Is Fear of Fat Keeping You From Your Goals?

Building muscle takes energy.  

Here’s my super-sciency understanding of how that works:  

Stimulus (lifting) + Substrate (materials to build with = mostly protein) + Energy to do the work = Hypertrophy (building muscles and related tissues for increased strength) 

However, many lifters, especially but not exclusively women, are uncomfortable eating enough to work this equation through at its most efficient rate.  I have heard the folks at 3DMJ talk about competitors who struggle to eat enough to bulk in the off season.  And in this Stronger By Science interview with world record-holding powerlifter Natalie Hanson, she explains that as a powerlifting coach, she often has to convince women to go up in weight class, even though they would perform more competitively at a larger size.  

And there’s no free lunch, or uh, muscle, I guess.  (Which sounds kinda creepy and vaguely cannibalistic, but hopefully you know what I mean.)  If we aren’t willing to put on some fat, we aren’t going to build much muscle.  

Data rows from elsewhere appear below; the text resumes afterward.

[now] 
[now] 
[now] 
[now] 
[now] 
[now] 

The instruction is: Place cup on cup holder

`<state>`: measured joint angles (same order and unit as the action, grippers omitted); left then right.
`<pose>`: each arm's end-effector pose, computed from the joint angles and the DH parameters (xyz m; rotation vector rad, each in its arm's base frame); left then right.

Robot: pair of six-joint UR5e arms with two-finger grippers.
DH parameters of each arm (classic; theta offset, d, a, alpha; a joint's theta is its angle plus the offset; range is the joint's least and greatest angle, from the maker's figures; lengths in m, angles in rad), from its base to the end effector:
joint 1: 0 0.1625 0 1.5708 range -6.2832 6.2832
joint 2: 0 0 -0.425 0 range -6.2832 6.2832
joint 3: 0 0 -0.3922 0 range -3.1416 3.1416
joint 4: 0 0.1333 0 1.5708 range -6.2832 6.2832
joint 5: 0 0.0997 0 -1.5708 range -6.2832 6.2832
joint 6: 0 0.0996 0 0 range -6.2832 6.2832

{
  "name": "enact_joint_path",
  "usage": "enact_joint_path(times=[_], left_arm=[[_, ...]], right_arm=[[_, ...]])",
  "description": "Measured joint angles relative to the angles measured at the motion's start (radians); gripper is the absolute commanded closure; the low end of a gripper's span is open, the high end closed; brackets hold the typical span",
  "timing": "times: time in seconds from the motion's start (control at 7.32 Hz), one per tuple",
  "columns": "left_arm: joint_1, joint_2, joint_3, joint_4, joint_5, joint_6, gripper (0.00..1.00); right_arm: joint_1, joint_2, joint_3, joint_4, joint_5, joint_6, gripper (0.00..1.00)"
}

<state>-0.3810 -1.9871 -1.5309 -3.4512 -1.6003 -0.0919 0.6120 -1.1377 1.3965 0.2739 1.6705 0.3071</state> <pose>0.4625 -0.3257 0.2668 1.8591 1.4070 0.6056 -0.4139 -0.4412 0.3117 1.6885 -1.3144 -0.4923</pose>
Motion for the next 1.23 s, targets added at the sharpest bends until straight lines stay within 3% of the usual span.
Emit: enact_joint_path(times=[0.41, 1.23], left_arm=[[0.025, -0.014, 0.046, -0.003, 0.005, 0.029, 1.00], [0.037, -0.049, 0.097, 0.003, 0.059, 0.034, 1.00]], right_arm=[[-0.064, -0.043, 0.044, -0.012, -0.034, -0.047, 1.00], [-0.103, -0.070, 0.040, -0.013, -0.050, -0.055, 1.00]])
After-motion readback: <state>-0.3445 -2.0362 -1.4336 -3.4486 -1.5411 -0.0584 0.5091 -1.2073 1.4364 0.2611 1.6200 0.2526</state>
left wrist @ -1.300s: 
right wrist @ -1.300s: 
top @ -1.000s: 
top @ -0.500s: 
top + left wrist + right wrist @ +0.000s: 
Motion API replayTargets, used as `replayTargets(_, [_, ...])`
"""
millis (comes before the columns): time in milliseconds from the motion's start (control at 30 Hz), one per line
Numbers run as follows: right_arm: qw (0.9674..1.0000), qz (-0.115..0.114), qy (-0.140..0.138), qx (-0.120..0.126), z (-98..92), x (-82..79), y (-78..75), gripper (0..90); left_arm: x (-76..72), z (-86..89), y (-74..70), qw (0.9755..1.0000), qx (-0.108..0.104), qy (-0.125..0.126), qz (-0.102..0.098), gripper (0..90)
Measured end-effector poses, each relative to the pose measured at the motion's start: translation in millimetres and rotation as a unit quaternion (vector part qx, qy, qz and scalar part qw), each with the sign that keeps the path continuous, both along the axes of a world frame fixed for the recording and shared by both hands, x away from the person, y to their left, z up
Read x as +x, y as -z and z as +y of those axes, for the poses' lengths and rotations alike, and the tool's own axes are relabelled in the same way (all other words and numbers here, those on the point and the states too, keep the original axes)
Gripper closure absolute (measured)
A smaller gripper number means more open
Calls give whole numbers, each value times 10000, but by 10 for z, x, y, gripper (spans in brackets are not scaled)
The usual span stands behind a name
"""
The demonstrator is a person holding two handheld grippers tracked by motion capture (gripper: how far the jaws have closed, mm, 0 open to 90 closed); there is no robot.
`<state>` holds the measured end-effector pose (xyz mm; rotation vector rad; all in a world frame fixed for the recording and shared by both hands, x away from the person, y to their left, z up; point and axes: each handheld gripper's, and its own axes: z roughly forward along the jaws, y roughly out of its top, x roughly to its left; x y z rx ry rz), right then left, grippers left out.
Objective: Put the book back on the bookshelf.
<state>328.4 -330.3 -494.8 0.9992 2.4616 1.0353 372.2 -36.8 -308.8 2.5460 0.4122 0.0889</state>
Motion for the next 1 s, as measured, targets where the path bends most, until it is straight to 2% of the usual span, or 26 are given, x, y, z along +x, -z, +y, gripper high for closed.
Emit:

The ratios of fat to muscle gain seems to vary quite a bit from mostly muscle/little fat to mostly fat/little muscle, depending on variables like how close we are to our muscular genetic ceiling, training history and status, how much of a calorie/energy surplus we consume, sex, training stimulus, and probably more that I can’t think of off the top of my head.

In any case, this means if we are uncomfortable seeing changes in our physique, adding on more “fluff” than we’re used to seeing, then we’re unlikely to eat enough to see as much muscle growth as we might.

The traditional advice to manage this issue, “bulking” and “cutting” cycles, can introduce and reinforce unhealthy dieting mindsets.  Maybe if we were robots we could just mathematically eat more for 6-8 months and then mathematically eat less for the next 4 months to manipulate our body fat percentages and see the results of our hard work.  But, we’re not robots.  It isn’t just a matter of math.  We’re people, and people are prone to mindsets that can make dietary changes harder to stick to like all-or-nothing thinking–bulking can come with excessive eating of less-than-healthy foods and cutting can become just another semi-starvation calorie and macro-tracking diet.  

What’s a physique athlete (or recreational bro) who wants to maintain a healthy relationship with food to do?  Well, like nearly always when it comes to behavior change, there’s lots of mindset work to be done here.  If our goal is to add more muscle, we need to unlearn our preferences for being lean all the time.  We need to learn to see that added bulk as progress, as a sign of our dedication to the work.  

We also need to find strategies for adding and reducing energy intake that don’t contribute to all-or-nothing thinking.  It can be tough to get enough additional calories in if you’ve worked hard to eat mostly whole, unprocessed foods.  Last time I intentionally went on a bulk, I learned that I had to add up to 600 calories/day to start seeing weight gain.  I simply couldn’t do that with my usual veggie-and-chicken-laden meals!  It helped me realize that I still had work to do to avoid labeling foods as good/bad, as I was clearly worried about intentionally introducing more “bad” (ie. calorie dense and very helpful in that situation) foods back into my diet.  Labeling foods as good or bad is dieting mindset and can actually make it harder for us to reach our goals.

The way I see it, the goal is to get to a place in our thinking that it is easier and less stressful to manipulate the variables necessary to see results.  At the root of these food-related mindsets may be fat-phobia, anxiety and judgement associated with carrying larger amounts of body fat. It’s important that we address this fat phobia. These pervasive mindsets have allowed for anti-fat bias to permeate our cultures and harm others, including contributing to the oppression of people who have experienced poverty, women and people of color.  Even if we believe these feelings are only directed at ourselves, at a minimum we are getting in the way of our own goals by limiting the tools available to us.  

Changing our mindsets takes time.  Shaming ourselves when we realize we have work to do gets in the way of doing the work.  When you notice roadblocks to your progress–such as dichotomous thinking, labeling foods as good/bad, and fat-phobia–recognize that the mindset shifts will take time and discomfort.  We must challenge our own thinking.  Mindsets are habits, just like brushing our teeth first thing in the morning, and it will take time and practice to create new patterns of thought.  But, we can change how we interpret the world, and the benefit we draw from that work is a better world and more ease at reaching our goals.

Are you working to improve your mindset around body fat and food so you can better reach your strength and hypertrophy goals?  I’d love to hear about it!